Phenotypic and Genotypic Characterization of Acinetobacter spp. Panel Strains: A Cornerstone to Facilitate Antimicrobial Development

Acinetobacter spp. have emerged as significant pathogens causing nosocomial infections. Treatment of these pathogens has become a major challenge to clinicians worldwide, due to their increasing tendency to antibiotic resistance. To address this, much revenue and technology are currently being dedicated toward developing novel drugs and antibiotic combinations to combat antimicrobial resistance. To address this issue, we have constructed a panel of Acinetobacter spp. strains expressing different antimicrobial resistance determinants such as narrow spectrum β-lactamases, extended-spectrum β-lactamases, OXA-type-carbapenemase, metallo-beta-lactamase, and over-expressed AmpC β-lactamase. Bacterial strains exhibiting different resistance phenotypes were collected between 2008 and 2013 from Severance Hospital, Seoul. Antimicrobial susceptibility was determined according to the CLSI guidelines using agar dilution method.

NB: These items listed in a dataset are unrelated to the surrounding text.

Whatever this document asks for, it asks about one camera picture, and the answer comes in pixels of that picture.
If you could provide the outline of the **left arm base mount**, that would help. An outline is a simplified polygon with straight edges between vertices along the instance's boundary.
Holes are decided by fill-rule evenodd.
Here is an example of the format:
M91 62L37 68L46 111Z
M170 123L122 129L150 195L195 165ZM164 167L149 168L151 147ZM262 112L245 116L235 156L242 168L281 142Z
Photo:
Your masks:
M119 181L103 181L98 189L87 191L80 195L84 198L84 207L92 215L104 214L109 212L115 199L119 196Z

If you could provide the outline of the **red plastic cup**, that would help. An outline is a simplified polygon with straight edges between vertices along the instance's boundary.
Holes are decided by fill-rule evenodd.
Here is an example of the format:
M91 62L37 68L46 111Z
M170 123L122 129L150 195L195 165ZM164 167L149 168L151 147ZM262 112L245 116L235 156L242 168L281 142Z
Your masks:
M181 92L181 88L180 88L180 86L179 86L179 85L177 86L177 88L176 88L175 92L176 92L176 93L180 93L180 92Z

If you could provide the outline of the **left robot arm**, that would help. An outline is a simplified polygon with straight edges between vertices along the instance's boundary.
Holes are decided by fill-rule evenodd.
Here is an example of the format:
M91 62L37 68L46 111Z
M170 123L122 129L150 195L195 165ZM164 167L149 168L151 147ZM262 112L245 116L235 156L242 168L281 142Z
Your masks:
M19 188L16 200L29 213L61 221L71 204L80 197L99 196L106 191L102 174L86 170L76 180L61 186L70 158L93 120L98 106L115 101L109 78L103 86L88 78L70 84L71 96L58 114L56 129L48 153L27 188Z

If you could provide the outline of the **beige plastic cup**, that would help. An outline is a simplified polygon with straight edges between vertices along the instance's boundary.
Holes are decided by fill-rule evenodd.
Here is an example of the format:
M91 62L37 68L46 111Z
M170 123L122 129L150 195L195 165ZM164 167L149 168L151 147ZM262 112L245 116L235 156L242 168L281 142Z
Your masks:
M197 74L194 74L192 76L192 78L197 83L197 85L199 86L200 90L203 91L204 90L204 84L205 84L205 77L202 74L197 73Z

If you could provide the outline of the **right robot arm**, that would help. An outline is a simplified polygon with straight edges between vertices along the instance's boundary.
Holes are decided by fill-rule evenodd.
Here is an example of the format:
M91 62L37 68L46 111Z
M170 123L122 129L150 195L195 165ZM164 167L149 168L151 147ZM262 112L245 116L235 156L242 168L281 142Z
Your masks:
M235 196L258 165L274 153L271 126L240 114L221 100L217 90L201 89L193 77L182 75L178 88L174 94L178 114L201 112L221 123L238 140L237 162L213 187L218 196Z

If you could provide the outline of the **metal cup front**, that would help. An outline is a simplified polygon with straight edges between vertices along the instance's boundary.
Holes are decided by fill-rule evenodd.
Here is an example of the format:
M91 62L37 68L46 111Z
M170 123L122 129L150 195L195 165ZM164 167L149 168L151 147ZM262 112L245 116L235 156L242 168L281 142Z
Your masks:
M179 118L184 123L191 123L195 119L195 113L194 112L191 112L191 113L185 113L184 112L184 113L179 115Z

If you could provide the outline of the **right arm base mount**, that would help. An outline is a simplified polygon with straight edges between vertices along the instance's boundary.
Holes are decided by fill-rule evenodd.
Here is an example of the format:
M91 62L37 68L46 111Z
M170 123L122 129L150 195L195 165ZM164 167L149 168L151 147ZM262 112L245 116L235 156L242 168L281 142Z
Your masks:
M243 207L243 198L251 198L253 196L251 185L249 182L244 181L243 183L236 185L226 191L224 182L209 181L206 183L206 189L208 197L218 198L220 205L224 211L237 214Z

Selected strains were sequenced using Ion Torrent PGM system, annotated using RAST server and analyzed using Geneious pro 8.0. Genotypic determinants, such as acquired resistance genes, changes in the expression of efflux pumps, mutations, and porin alternations, contributing to the relevant expressed phenotype were characterized. Isolates expressing ESBL phenotype consisted of bla(PER−1) gene, the overproduction of intrinsic AmpC beta-lactamase associated with ISAba1 insertion, and carbapenem resistance associated with production of carbapenem-hydrolyzing Ambler class D β-lactamases, such as OXA-23, OXA-66, OXA-120, OXA-500, and metallo-β-lactamase, SIM-1. We have analyzed the relative expression of Ade efflux systems, and determined the sequences of their regulators to correlate with phenotypic resistance. Quinolone resistance-determining regions were analyzed to understand fluoroquinolone-resistance. Virulence factors responsible for pathogenesis were also identified. Due to several mutations, acquisition of multiple resistance genes and transposon insertion, phenotypic resistance decision scheme for for evaluating the resistance proved inaccurate, which highlights the urgent need for modification to this scheme. This complete illustration of mechanism contributing to specific resistance phenotypes can be used as a target for novel drug development. It can also be used as a reference strain in the clinical laboratory and for the evaluation of antibiotic efficacy for specific resistance mechanisms.